- _EXERCISE GOAL_:
Write out the listing below character for character, though without its pictures.

-------- PROVIDED DATA --------

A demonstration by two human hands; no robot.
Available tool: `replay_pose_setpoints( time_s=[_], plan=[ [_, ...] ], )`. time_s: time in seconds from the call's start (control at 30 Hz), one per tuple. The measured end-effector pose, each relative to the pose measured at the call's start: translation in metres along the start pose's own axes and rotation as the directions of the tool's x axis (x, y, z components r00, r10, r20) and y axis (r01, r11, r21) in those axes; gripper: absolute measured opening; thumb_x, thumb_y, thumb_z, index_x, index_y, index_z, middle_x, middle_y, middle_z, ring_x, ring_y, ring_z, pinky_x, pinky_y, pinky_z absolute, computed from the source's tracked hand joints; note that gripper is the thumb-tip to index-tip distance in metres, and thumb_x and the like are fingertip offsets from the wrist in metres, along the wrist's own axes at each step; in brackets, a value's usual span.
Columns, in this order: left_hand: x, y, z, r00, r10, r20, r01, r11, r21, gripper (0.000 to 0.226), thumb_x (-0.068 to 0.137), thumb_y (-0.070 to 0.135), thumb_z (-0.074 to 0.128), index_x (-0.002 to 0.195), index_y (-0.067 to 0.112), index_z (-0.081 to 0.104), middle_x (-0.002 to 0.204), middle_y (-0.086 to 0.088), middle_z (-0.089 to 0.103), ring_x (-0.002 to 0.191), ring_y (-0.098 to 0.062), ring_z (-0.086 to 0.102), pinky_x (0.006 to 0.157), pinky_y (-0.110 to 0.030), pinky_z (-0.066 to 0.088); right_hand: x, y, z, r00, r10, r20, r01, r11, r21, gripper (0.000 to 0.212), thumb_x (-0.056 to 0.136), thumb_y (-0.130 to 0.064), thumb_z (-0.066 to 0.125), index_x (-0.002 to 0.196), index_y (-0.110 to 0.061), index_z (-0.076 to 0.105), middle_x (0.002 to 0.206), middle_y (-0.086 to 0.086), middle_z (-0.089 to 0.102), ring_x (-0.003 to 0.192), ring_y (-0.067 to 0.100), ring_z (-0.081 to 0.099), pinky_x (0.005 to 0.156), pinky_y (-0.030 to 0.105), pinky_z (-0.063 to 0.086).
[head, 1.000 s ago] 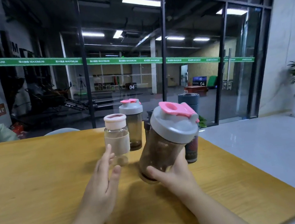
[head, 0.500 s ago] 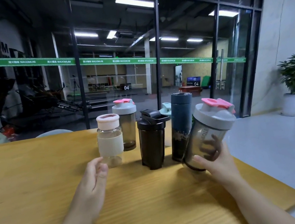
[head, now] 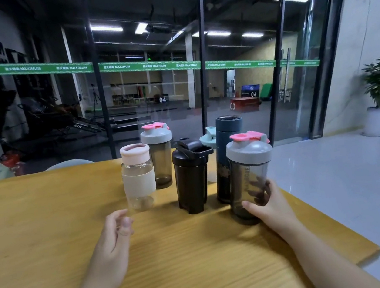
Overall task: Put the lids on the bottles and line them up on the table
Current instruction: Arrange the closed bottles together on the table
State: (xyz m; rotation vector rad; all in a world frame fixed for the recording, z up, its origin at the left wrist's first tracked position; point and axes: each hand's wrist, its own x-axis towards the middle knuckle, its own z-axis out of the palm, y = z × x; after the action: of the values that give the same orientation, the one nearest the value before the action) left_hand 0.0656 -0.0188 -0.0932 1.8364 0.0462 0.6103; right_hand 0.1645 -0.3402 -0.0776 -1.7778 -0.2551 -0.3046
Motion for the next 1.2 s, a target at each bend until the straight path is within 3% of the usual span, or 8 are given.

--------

- _FINISHED TASK_:
A demonstration by two human hands; no robot.
Available tool: `replay_pose_setpoints( time_s=[_], plan=[ [_, ...] ], )`. time_s: time in seconds from the call's start (control at 30 Hz), one per tuple. The measured end-effector pose, each relative to the pose measured at the call's start: translation in metres along the start pose's own axes and rotation as the directions of the tool's x axis (x, y, z components r00, r10, r20) and y axis (r01, r11, r21) in those axes; gripper: absolute measured opening; thumb_x, thumb_y, thumb_z, index_x, index_y, index_z, middle_x, middle_y, middle_z, ring_x, ring_y, ring_z, pinky_x, pinky_y, pinky_z absolute, computed from the source's tracked hand joints; note that gripper is the thumb-tip to index-tip distance in metres, and thumb_x and the like are fingertip offsets from the wrist in metres, along the wrist's own axes at each step; in brackets, a value's usual span.
Columns, in this order: left_hand: x, y, z, r00, r10, r20, r01, r11, r21, gripper (0.000 to 0.226), thumb_x (-0.068 to 0.137), thumb_y (-0.070 to 0.135), thumb_z (-0.074 to 0.128), index_x (-0.002 to 0.195), index_y (-0.067 to 0.112), index_z (-0.081 to 0.104), middle_x (-0.002 to 0.204), middle_y (-0.086 to 0.088), middle_z (-0.089 to 0.103), ring_x (-0.002 to 0.191), ring_y (-0.098 to 0.062), ring_z (-0.086 to 0.102), pinky_x (0.006 to 0.157), pinky_y (-0.110 to 0.030), pinky_z (-0.066 to 0.088); right_hand: x, y, z, r00, r10, r20, r01, r11, r21, gripper (0.000 to 0.212), thumb_x (-0.056 to 0.136), thumb_y (-0.130 to 0.064), thumb_z (-0.066 to 0.125), index_x (-0.002 to 0.196), index_y (-0.110 to 0.061), index_z (-0.076 to 0.105), middle_x (0.002 to 0.206), middle_y (-0.086 to 0.086), middle_z (-0.089 to 0.102), ring_x (-0.003 to 0.192), ring_y (-0.067 to 0.100), ring_z (-0.081 to 0.099), pinky_x (0.005 to 0.156), pinky_y (-0.030 to 0.105), pinky_z (-0.063 to 0.086).
[head, 1.000 s ago] 
[head, 0.500 s ago] 
[head, now] 
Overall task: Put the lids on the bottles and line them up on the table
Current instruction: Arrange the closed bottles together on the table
State: (xyz m; rotation vector rad; all in a world frame fixed for the recording, z up, its origin at the left wrist's first tracked position; point and axes: each hand's wrist, its own x-axis towards the middle knuckle, its own z-axis out of the palm, y = z × x; after the action: of the values that give the same orientation, the one nearest the value before the action) left_hand 0.0656 -0.0188 -0.0932 1.8364 0.0462 0.6103; right_hand 0.1645 -0.3402 -0.0776 -1.7778 -0.2551 -0.3046
Motion for the next 1.2 s, a target at each bend until the straight path is within 3% of the usual span, or 8 are given.

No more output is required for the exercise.